■ **Records supplied**:
________
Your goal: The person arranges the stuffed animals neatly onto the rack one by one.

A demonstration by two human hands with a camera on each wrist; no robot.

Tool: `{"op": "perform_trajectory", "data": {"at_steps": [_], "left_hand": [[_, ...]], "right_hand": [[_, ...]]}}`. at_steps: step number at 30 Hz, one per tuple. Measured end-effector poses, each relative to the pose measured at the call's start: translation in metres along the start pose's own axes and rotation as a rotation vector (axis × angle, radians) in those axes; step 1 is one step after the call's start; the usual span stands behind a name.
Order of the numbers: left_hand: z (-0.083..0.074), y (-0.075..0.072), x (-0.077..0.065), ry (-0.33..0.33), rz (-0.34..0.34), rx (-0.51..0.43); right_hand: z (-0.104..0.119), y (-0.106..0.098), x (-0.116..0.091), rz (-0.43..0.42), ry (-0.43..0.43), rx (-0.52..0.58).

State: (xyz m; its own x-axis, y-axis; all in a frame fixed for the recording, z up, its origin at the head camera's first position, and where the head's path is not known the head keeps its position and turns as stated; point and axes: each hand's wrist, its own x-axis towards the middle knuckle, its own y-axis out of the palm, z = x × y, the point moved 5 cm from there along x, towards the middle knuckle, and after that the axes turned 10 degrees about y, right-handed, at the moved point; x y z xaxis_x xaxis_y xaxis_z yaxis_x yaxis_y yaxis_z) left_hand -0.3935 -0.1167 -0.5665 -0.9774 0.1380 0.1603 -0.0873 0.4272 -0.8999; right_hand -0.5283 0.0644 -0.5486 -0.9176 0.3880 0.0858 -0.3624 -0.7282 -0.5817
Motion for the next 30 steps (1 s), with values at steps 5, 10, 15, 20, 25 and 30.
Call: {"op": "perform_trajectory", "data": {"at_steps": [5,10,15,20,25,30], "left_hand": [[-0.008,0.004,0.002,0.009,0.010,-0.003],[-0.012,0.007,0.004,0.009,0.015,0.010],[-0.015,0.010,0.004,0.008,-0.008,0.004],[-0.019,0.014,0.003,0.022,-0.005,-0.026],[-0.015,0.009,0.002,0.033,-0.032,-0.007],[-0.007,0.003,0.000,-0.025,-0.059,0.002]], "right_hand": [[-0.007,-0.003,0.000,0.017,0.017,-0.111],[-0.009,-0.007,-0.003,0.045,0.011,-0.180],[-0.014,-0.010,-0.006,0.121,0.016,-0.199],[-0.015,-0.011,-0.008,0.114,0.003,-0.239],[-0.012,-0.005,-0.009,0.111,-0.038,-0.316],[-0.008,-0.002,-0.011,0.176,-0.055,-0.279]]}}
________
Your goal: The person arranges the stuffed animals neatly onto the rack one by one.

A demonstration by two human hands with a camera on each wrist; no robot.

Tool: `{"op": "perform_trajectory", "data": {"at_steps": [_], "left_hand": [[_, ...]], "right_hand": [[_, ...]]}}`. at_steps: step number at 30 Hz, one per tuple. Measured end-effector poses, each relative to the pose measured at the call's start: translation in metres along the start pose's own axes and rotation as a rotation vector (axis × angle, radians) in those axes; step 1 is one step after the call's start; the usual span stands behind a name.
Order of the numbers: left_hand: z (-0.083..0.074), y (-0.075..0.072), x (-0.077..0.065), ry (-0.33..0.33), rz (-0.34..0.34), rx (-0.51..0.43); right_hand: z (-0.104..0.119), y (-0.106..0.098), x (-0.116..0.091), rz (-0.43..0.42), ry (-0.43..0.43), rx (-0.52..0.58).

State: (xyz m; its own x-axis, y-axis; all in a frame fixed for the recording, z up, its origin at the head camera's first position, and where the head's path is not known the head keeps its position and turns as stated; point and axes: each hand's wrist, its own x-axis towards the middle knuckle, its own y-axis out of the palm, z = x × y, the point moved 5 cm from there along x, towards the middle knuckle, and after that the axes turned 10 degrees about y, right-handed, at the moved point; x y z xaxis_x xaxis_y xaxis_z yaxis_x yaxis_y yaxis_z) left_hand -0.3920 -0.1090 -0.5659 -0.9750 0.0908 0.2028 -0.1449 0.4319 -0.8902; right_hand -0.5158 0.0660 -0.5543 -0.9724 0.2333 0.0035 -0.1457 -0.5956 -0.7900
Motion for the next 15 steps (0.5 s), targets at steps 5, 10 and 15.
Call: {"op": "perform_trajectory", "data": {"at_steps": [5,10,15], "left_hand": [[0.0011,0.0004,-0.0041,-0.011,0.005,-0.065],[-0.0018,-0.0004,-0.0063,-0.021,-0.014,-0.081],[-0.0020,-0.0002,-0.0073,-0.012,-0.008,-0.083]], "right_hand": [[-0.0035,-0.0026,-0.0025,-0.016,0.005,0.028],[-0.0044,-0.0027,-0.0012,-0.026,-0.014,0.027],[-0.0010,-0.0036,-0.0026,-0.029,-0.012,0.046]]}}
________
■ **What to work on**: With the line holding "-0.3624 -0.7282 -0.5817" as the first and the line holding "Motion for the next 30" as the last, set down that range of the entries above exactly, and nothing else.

■ **Exercise solution**:
State: (xyz m; its own x-axis, y-axis; all in a frame fixed for the recording, z up, its origin at the head camera's first position, and where the head's path is not known the head keeps its position and turns as stated; point and axes: each hand's wrist, its own x-axis towards the middle knuckle, its own y-axis out of the palm, z = x × y, the point moved 5 cm from there along x, towards the middle knuckle, and after that the axes turned 10 degrees about y, right-handed, at the moved point; x y z xaxis_x xaxis_y xaxis_z yaxis_x yaxis_y yaxis_z) left_hand -0.3935 -0.1167 -0.5665 -0.9774 0.1380 0.1603 -0.0873 0.4272 -0.8999; right_hand -0.5283 0.0644 -0.5486 -0.9176 0.3880 0.0858 -0.3624 -0.7282 -0.5817
Motion for the next 30 steps (1 s), with values at steps 5, 10, 15, 20, 25 and 30.

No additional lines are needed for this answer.